◆ Your assignment ◆
Only the lines from the opening of the material through the one containing "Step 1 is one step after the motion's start" should be reproduced, each exactly as it stands.

◆ Recorded data ◆
BEGIN

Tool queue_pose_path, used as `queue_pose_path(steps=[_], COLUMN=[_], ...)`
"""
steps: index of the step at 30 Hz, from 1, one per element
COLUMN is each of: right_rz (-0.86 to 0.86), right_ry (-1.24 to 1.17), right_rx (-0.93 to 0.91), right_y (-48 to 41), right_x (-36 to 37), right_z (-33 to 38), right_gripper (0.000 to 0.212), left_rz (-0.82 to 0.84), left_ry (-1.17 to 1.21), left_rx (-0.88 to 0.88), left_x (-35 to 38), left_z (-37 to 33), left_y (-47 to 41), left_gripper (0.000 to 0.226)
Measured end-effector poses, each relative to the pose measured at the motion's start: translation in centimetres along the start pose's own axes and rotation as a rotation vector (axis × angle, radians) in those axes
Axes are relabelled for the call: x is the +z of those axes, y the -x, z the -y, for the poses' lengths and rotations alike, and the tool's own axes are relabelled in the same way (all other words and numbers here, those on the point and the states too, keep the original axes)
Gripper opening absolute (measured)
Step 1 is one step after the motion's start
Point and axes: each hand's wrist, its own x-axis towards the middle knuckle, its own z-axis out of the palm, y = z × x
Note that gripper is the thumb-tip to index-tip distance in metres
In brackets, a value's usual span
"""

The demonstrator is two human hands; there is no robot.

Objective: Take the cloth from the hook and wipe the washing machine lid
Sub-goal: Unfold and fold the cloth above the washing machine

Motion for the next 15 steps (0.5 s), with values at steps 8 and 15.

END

◆ Answer section ◆
Tool queue_pose_path, used as `queue_pose_path(steps=[_], COLUMN=[_], ...)`
"""
steps: index of the step at 30 Hz, from 1, one per element
COLUMN is each of: right_rz (-0.86 to 0.86), right_ry (-1.24 to 1.17), right_rx (-0.93 to 0.91), right_y (-48 to 41), right_x (-36 to 37), right_z (-33 to 38), right_gripper (0.000 to 0.212), left_rz (-0.82 to 0.84), left_ry (-1.17 to 1.21), left_rx (-0.88 to 0.88), left_x (-35 to 38), left_z (-37 to 33), left_y (-47 to 41), left_gripper (0.000 to 0.226)
Measured end-effector poses, each relative to the pose measured at the motion's start: translation in centimetres along the start pose's own axes and rotation as a rotation vector (axis × angle, radians) in those axes
Axes are relabelled for the call: x is the +z of those axes, y the -x, z the -y, for the poses' lengths and rotations alike, and the tool's own axes are relabelled in the same way (all other words and numbers here, those on the point and the states too, keep the original axes)
Gripper opening absolute (measured)
Step 1 is one step after the motion's start

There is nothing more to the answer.